What we didn’t hear about, except in sidebars and snippets, was the human element. What did the March mean to the men of wildly different backgrounds, generations, and beliefs? Spike Lee’s Get On the Bus throws us in with fifteen men who seem to have been selected for maximum friction. The movie, which rarely leaves the bus, is almost African-American Buffalo. It’s a feat of metaphor and rhetoric — a lot of talk before the “real” story happens (the March is seen only in fuzzy video clips near the end).

One can almost imagine Lee and scripter Reggie Rock Bythewood checking off their list of types. There’s the gang-banger turned Muslim (Gabriel Cassus), the biracial cop (Roger Guenveur Smith), the downsized old-timer (Ossie Davis), the gay couple (Isaiah Washington and Harry Lennix), the camcorder-toting Spike wannabe (Hill Harper), the absentee dad (Thomas Jefferson Byrd) and his wayward son (De’aundre Bonds), the arrogant actor (Andre Braugher), and a trio of drivers (Charles S. Dutton, Albert Hall, and Richard Belzer).

That these men are types, not stereotypes, is due mainly to the performances. Bythewood’s script isn’t bad — it’s sometimes very good — but it’s full of speeches and actor’s moments. In this brand of drama, everyone must stand and unfold himself while Lee zeroes in. Get On the Bus is Spike Lee’s first feature in which he doesn’t appear onscreen, though the kid with the camera is his obvious surrogate (at one point, Charles Dutton waves the kid away dismissively and says something like “Okay, Spike Lee, get the camera outta my face”), and Lee’s camera itself becomes a character. The movie is grainy and jump-cutty, like Lee’s other recent films, making visual jazz out of talking heads.

Lee knows he has a potent metaphor in the bus itself, which resonates with memories of Rosa Parks and school busing. The vehicle of past oppression becomes a symbol of forward movement toward empowerment. You’re either on the bus or you’re not. Some of the men have doubts, and Richard Belzer, as the Jewish driver, elects to get off.
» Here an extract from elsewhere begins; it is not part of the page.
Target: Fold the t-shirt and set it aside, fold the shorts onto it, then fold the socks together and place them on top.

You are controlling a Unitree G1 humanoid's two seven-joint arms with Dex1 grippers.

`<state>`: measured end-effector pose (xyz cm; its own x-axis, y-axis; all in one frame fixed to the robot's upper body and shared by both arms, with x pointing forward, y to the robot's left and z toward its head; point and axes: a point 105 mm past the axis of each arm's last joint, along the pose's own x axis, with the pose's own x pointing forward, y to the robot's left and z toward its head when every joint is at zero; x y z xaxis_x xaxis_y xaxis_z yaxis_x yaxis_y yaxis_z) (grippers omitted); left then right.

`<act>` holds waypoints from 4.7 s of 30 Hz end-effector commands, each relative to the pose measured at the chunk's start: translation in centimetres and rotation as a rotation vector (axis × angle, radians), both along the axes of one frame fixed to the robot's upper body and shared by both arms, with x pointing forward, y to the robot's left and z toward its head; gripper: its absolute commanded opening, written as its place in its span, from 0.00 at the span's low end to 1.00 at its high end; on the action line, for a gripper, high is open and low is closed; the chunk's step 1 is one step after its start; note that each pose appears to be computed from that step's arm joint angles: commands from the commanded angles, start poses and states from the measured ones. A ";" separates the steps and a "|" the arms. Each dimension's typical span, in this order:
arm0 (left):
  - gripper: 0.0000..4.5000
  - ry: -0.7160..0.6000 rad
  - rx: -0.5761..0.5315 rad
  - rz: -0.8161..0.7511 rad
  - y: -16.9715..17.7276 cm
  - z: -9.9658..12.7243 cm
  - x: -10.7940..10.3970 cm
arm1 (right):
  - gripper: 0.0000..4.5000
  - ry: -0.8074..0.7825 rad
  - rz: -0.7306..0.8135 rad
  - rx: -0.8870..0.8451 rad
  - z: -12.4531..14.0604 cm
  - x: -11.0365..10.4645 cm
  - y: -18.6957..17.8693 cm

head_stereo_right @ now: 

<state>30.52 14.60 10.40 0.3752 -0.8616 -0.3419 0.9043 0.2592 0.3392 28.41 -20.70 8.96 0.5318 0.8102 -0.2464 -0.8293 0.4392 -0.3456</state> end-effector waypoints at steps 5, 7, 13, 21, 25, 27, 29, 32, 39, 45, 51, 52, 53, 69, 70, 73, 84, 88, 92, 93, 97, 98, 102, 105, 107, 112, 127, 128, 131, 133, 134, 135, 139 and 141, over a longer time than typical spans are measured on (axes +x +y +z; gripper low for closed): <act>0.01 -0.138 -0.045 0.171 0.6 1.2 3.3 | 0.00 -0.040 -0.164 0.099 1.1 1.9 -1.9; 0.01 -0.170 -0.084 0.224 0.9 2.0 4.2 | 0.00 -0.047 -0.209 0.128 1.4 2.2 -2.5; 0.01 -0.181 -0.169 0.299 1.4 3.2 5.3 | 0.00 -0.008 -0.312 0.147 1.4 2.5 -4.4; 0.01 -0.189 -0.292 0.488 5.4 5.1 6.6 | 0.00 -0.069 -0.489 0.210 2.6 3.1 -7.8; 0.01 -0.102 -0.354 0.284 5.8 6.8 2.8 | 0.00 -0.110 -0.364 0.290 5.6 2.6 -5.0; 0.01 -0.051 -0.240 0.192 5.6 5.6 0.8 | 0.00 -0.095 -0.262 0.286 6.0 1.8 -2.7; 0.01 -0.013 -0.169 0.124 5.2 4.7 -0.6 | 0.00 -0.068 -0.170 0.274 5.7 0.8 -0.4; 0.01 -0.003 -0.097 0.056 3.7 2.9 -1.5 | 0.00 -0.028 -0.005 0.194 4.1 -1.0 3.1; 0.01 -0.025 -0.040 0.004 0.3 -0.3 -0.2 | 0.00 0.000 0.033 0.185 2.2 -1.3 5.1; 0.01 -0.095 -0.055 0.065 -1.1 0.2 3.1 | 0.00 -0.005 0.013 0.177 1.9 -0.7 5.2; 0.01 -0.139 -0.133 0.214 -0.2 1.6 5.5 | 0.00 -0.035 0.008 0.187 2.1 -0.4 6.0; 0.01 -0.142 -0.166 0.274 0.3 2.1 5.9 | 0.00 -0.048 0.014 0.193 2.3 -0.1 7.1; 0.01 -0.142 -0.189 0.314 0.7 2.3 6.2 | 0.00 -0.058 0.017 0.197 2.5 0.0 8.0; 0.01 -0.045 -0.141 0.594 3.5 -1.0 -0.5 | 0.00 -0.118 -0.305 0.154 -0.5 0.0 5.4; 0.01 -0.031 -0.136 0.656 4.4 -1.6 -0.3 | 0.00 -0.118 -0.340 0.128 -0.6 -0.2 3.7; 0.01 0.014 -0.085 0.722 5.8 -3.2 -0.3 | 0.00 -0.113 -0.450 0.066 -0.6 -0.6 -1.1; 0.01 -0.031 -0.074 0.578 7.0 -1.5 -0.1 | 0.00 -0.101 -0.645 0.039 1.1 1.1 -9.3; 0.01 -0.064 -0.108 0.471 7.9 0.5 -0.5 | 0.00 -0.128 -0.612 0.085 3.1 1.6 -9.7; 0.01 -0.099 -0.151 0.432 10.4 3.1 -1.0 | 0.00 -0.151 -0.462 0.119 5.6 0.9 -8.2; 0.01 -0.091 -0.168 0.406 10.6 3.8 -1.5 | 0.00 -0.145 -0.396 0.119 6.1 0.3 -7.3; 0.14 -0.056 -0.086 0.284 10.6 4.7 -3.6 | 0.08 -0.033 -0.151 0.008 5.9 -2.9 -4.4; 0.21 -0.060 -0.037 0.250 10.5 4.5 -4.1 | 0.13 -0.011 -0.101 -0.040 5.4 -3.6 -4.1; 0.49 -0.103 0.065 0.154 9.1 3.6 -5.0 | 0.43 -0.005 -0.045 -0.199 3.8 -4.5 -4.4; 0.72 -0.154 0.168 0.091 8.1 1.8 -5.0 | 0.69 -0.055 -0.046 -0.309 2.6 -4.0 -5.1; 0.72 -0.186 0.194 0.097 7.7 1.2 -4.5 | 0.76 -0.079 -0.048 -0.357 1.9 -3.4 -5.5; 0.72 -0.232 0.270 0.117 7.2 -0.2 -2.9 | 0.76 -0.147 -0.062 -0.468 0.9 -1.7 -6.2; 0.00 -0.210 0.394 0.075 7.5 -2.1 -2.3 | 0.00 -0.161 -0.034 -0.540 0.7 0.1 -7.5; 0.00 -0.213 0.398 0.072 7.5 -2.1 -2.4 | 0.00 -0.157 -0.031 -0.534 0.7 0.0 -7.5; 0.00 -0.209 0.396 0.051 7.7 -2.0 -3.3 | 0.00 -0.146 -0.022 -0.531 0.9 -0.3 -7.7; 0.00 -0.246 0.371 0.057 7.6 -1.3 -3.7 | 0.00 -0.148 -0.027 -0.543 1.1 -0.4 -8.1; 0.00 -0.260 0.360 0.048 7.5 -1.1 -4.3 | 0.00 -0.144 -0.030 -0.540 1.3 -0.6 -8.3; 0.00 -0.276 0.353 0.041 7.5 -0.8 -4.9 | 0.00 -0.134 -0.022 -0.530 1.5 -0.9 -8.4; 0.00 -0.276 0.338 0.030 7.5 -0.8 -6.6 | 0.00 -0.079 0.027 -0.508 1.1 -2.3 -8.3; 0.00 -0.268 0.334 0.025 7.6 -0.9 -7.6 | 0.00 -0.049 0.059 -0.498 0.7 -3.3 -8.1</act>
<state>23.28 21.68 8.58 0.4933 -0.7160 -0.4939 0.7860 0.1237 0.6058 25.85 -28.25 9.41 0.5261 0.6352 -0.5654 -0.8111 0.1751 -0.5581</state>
He misses the point, but then so do a few of the passengers.

Of the actors along for the ride, veterans Dutton and Davis offer their usual impeccable gravity (though a tragic plot twist mars Davis’s characterization). Washington, of Lee’s Clockers and Girl 6, is fine as the bitter Gulf War vet who found himself doubly ostracized as a gay black Marine. Braugher, of TV’s Homicide, is bitingly funny as the egotistical, womanizing actor.

Get On the Bus, in the end, is a film in the form of a question: Are you on the bus or not? Are you going to stand still or help move things forward? The black men in the movie answer in different ways. But we don’t have to be black or male to find the question relevant, or to seek our own answer.